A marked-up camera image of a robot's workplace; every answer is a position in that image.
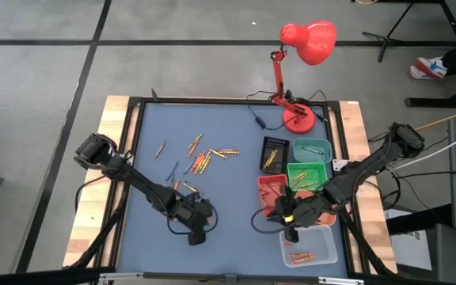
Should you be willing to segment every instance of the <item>plastic tray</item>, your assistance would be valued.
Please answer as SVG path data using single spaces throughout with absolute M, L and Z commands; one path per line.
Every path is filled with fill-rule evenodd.
M 302 147 L 322 152 L 316 154 L 312 151 L 304 150 Z M 296 139 L 293 142 L 293 158 L 296 162 L 323 162 L 332 161 L 332 145 L 325 139 Z
M 286 173 L 286 164 L 288 162 L 288 150 L 290 141 L 285 139 L 263 137 L 263 147 L 261 148 L 260 170 L 270 174 Z M 272 151 L 277 150 L 274 159 L 269 167 L 264 168 L 265 163 Z
M 297 192 L 295 195 L 295 198 L 307 198 L 314 196 L 314 194 L 311 191 L 300 191 Z M 336 222 L 336 216 L 329 214 L 329 213 L 323 213 L 320 215 L 320 217 L 317 219 L 316 224 L 318 225 L 325 225 L 325 226 L 331 226 Z
M 326 174 L 325 163 L 323 162 L 308 162 L 308 163 L 288 163 L 288 181 L 293 191 L 318 191 L 322 190 L 321 187 L 328 177 Z M 294 184 L 293 179 L 300 173 L 307 171 L 306 177 L 304 177 L 298 184 Z M 298 190 L 300 185 L 316 183 L 308 187 L 307 189 Z
M 329 226 L 310 226 L 308 228 L 299 228 L 297 243 L 290 243 L 284 239 L 284 232 L 279 233 L 279 242 L 283 261 L 289 268 L 301 266 L 331 264 L 337 262 L 336 246 L 333 243 L 332 230 Z M 289 254 L 312 253 L 314 258 L 299 264 L 292 264 L 293 260 L 299 257 L 289 257 Z
M 276 205 L 276 198 L 283 195 L 281 193 L 281 185 L 283 184 L 288 185 L 286 174 L 258 177 L 262 207 L 274 207 Z M 263 214 L 268 216 L 271 211 L 272 209 L 264 210 Z

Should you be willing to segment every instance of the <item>red desk lamp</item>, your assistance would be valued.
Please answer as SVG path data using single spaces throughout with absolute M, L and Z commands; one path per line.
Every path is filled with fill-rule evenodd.
M 313 21 L 306 26 L 285 24 L 281 29 L 283 44 L 297 48 L 298 56 L 311 66 L 322 63 L 332 53 L 336 43 L 336 27 L 328 21 Z M 276 95 L 272 101 L 284 107 L 283 123 L 286 129 L 295 134 L 304 134 L 313 129 L 314 113 L 303 104 L 292 104 L 284 98 L 283 73 L 281 61 L 287 50 L 281 48 L 271 53 L 274 63 Z

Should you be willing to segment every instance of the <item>concrete floor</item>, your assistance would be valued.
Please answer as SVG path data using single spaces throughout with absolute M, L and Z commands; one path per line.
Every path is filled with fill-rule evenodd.
M 448 1 L 456 17 L 456 1 Z M 103 1 L 0 3 L 0 38 L 91 39 Z M 404 4 L 360 6 L 348 0 L 206 1 L 114 0 L 101 38 L 276 40 L 288 21 L 333 21 L 338 40 L 366 40 L 362 31 L 386 33 Z M 403 40 L 453 40 L 439 6 L 415 5 L 395 37 Z M 73 97 L 87 47 L 0 46 L 0 273 L 10 272 L 52 150 Z M 268 54 L 275 47 L 99 47 L 71 131 L 58 180 L 29 270 L 60 268 L 74 219 L 74 191 L 85 172 L 74 150 L 97 129 L 107 95 L 244 97 L 272 90 Z M 360 101 L 367 135 L 393 121 L 420 126 L 456 110 L 406 108 L 405 97 L 448 97 L 456 77 L 444 82 L 416 81 L 409 65 L 417 56 L 446 49 L 389 49 L 377 63 L 377 48 L 339 47 L 320 66 L 302 63 L 294 52 L 283 62 L 285 87 L 308 97 L 321 89 L 329 100 Z M 428 142 L 446 136 L 446 126 L 425 133 Z M 412 166 L 401 174 L 448 169 L 447 154 Z M 395 186 L 379 177 L 384 193 Z M 450 201 L 448 177 L 410 179 L 430 207 Z M 401 206 L 422 210 L 404 186 Z

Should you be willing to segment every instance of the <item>person's foot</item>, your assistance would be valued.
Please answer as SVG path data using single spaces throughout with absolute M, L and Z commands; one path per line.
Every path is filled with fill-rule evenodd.
M 419 71 L 416 66 L 410 66 L 409 67 L 409 73 L 411 74 L 411 76 L 415 79 L 428 79 L 428 80 L 432 80 L 432 77 L 428 76 L 427 74 L 425 74 L 424 72 L 421 72 Z
M 443 79 L 448 69 L 443 66 L 440 57 L 435 59 L 418 58 L 415 62 L 416 69 L 425 73 L 433 79 Z

★ ★ ★ ★ ★

# Your instructions:
In your copy, the listing above should appear word for word, with no images.

# Response area:
A marked-up camera image of a robot's workplace; every answer is a position in that image.
Should you be willing to segment every instance of the <item>plastic tray</item>, your assistance would be valued.
Please answer as SVG path data using single spaces throughout with absolute M, L and Z commands; one path per line.
Every path is filled with fill-rule evenodd.
M 302 147 L 322 152 L 316 154 L 312 151 L 304 150 Z M 296 139 L 293 142 L 293 158 L 296 162 L 323 162 L 332 161 L 332 145 L 325 139 Z
M 286 173 L 286 164 L 288 162 L 288 150 L 290 141 L 285 139 L 263 137 L 263 147 L 261 148 L 260 170 L 270 174 Z M 272 151 L 277 150 L 274 159 L 269 167 L 264 168 L 265 163 Z
M 297 192 L 295 195 L 295 198 L 307 198 L 314 196 L 314 194 L 311 191 L 300 191 Z M 336 222 L 336 216 L 329 214 L 329 213 L 323 213 L 320 215 L 320 217 L 317 219 L 316 224 L 318 225 L 325 225 L 325 226 L 331 226 Z
M 326 174 L 325 163 L 323 162 L 308 162 L 308 163 L 288 163 L 288 181 L 293 191 L 318 191 L 322 190 L 321 187 L 328 177 Z M 294 184 L 293 179 L 300 173 L 307 171 L 306 177 L 304 177 L 298 184 Z M 298 190 L 300 185 L 316 183 L 308 187 L 307 189 Z
M 329 226 L 310 226 L 308 228 L 299 228 L 297 243 L 290 243 L 284 239 L 284 232 L 279 233 L 279 242 L 283 261 L 289 268 L 301 266 L 331 264 L 337 262 L 336 246 L 333 243 L 332 230 Z M 289 254 L 312 253 L 314 258 L 299 264 L 292 264 L 293 260 L 299 257 L 289 257 Z
M 276 205 L 276 198 L 283 195 L 281 193 L 281 185 L 283 184 L 288 185 L 286 174 L 258 177 L 262 207 L 274 207 Z M 263 214 L 268 216 L 271 211 L 272 209 L 264 210 Z

Should you be willing to segment every instance of the <item>red desk lamp</item>, your assistance would be valued.
Please answer as SVG path data using single spaces throughout with absolute M, L and Z commands; one path per line.
Every path is filled with fill-rule evenodd.
M 313 21 L 306 26 L 285 24 L 281 29 L 283 44 L 297 48 L 298 56 L 311 66 L 322 63 L 332 53 L 336 43 L 336 27 L 328 21 Z M 276 95 L 272 101 L 284 107 L 283 123 L 286 129 L 295 134 L 304 134 L 313 129 L 314 113 L 303 104 L 292 104 L 284 98 L 283 73 L 281 61 L 287 50 L 281 48 L 271 53 L 274 63 Z

Should you be willing to segment every instance of the <item>concrete floor</item>, your assistance would be valued.
Please answer as SVG path data using single spaces throughout with absolute M, L and Z commands; one path per line.
Every path is filled with fill-rule evenodd.
M 448 1 L 456 17 L 456 1 Z M 103 1 L 0 3 L 0 38 L 91 39 Z M 404 4 L 360 6 L 348 0 L 206 1 L 114 0 L 101 38 L 276 40 L 288 21 L 333 21 L 338 40 L 366 40 L 362 31 L 386 33 Z M 403 40 L 453 40 L 439 6 L 415 5 L 395 37 Z M 73 97 L 87 47 L 0 46 L 0 273 L 10 272 L 52 150 Z M 268 54 L 275 47 L 99 47 L 71 131 L 58 180 L 29 270 L 60 268 L 74 219 L 74 191 L 85 172 L 74 150 L 97 129 L 107 95 L 244 97 L 272 90 Z M 360 101 L 367 135 L 393 121 L 420 126 L 456 110 L 406 108 L 405 97 L 448 97 L 456 77 L 444 82 L 416 81 L 409 65 L 417 56 L 446 49 L 389 49 L 377 63 L 377 48 L 339 47 L 320 66 L 302 63 L 294 52 L 283 62 L 285 87 L 308 97 L 321 89 L 329 100 Z M 428 142 L 446 136 L 446 126 L 425 133 Z M 412 166 L 401 174 L 448 169 L 447 154 Z M 395 186 L 379 177 L 384 193 Z M 450 201 L 448 177 L 410 179 L 430 207 Z M 401 206 L 422 210 L 404 186 Z

Should you be willing to segment every instance of the <item>person's foot</item>, your assistance would be valued.
Please answer as SVG path data using single spaces throughout with absolute M, L and Z commands; one path per line.
Every path is filled with fill-rule evenodd.
M 419 71 L 416 66 L 410 66 L 409 67 L 409 73 L 411 74 L 411 76 L 415 79 L 428 79 L 428 80 L 432 80 L 432 77 L 428 76 L 427 74 L 425 74 L 424 72 L 421 72 Z
M 443 79 L 448 69 L 443 66 L 440 57 L 435 59 L 418 58 L 415 62 L 416 69 L 425 73 L 433 79 Z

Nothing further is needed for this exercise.